**Task requirements**.
Tally the lines in the listing below that contain "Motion" and report the tally alone.

**Data records**.
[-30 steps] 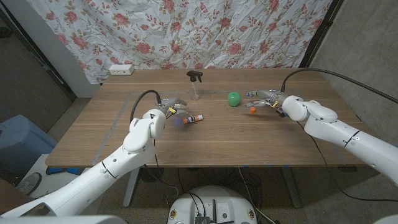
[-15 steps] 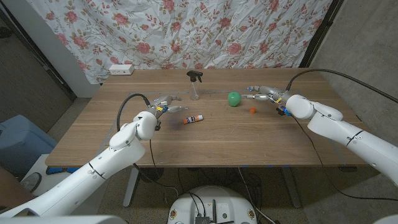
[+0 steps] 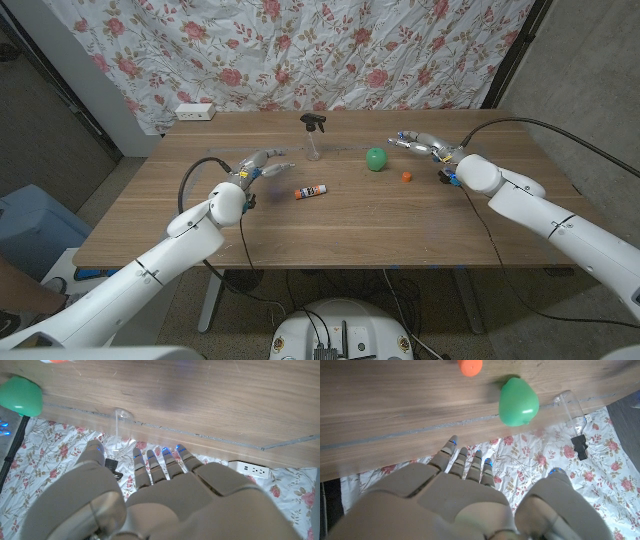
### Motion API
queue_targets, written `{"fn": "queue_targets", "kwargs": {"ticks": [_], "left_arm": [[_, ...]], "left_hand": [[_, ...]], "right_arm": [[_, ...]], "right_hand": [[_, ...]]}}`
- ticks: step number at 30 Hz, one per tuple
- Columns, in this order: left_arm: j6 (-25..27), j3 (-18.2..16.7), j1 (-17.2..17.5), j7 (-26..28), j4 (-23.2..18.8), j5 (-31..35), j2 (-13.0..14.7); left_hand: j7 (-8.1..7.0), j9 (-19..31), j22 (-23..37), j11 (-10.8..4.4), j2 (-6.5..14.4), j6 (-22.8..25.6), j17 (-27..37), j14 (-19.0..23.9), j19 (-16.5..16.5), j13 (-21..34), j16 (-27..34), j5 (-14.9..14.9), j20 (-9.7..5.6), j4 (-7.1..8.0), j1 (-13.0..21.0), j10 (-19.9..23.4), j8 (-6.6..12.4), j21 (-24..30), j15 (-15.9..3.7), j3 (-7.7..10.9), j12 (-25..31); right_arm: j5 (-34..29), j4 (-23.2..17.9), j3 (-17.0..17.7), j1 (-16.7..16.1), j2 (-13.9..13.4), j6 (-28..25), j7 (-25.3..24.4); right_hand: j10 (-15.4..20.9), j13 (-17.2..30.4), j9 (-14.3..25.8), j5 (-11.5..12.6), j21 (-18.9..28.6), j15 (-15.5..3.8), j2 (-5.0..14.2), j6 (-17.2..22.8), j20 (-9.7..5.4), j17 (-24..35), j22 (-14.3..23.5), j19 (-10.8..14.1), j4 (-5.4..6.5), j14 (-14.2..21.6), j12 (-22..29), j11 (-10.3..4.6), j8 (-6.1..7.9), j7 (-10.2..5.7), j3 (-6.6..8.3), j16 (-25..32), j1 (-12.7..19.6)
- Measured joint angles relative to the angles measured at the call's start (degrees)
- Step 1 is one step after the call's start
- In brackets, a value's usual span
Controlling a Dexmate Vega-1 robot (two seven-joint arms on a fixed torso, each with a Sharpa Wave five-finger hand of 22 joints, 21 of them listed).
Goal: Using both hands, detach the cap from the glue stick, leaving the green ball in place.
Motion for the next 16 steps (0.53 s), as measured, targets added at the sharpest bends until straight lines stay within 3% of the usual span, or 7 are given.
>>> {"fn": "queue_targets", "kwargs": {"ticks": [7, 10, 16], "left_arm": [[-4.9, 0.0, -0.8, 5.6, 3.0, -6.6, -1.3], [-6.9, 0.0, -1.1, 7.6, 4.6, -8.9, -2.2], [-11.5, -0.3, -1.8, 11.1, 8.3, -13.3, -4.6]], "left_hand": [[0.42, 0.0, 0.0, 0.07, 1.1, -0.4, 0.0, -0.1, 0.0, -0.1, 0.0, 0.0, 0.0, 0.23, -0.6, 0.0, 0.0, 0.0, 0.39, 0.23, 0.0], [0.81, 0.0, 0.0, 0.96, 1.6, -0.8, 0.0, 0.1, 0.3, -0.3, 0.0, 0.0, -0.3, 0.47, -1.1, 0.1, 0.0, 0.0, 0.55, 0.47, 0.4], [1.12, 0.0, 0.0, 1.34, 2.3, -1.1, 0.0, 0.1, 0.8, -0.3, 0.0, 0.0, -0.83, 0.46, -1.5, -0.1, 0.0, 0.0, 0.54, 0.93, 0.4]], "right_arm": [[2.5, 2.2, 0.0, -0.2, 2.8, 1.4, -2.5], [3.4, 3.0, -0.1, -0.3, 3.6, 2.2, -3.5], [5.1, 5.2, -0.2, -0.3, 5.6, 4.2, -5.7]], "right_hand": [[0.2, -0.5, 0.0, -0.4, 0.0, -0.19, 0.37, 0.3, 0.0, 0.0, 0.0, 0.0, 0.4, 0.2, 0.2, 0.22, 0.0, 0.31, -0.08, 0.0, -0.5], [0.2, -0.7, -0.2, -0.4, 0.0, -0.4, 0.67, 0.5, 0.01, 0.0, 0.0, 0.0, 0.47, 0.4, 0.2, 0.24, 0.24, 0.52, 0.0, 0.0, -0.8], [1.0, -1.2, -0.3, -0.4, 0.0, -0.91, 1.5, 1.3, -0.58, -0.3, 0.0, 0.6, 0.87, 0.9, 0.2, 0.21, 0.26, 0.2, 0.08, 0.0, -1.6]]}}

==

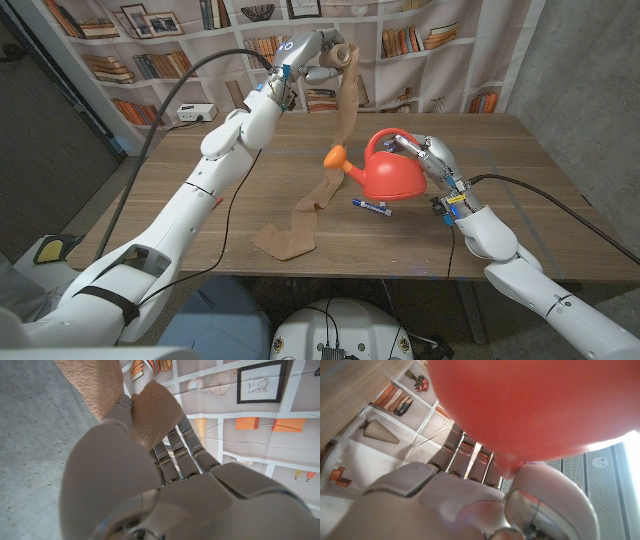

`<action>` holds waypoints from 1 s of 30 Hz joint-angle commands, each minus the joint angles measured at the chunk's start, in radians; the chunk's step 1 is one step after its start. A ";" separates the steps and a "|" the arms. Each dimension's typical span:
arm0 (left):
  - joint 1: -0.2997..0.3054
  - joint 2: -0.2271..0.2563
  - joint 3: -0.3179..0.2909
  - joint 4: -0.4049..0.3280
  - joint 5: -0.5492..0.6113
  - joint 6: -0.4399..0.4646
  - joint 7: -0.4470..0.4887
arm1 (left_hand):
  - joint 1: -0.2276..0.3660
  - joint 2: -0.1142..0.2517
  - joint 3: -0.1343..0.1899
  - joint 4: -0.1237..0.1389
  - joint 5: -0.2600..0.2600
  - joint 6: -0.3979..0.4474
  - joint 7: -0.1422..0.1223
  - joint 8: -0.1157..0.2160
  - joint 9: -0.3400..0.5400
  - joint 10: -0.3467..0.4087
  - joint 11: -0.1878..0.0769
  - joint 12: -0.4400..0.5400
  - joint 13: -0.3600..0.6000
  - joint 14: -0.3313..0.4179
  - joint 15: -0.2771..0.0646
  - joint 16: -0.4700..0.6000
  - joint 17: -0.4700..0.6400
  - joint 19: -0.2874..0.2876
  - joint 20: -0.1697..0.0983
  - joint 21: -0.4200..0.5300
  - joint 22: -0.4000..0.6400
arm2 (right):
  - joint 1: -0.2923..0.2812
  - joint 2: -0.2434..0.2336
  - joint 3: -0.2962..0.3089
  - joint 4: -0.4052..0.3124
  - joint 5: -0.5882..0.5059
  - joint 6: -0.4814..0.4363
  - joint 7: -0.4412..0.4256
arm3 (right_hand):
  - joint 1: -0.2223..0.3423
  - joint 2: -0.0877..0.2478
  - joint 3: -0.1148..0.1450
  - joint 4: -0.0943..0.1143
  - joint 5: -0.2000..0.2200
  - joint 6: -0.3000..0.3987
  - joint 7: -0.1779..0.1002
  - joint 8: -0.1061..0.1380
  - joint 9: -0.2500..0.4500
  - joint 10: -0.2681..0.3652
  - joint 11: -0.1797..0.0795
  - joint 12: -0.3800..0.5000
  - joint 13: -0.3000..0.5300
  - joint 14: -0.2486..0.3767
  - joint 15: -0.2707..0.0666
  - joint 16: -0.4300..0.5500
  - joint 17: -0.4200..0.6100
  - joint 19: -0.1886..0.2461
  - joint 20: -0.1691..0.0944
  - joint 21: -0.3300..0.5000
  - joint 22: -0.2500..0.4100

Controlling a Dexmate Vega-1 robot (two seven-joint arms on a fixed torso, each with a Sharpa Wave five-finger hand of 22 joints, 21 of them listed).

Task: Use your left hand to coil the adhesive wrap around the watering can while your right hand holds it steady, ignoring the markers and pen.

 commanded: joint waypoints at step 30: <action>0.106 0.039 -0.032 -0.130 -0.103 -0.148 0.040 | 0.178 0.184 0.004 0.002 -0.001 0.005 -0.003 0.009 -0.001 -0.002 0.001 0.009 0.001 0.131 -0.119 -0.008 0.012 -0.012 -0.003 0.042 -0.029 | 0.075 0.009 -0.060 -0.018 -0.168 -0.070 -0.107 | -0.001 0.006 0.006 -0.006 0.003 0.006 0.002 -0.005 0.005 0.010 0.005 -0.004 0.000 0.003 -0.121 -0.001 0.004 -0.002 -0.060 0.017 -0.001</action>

**Answer to this task**.
2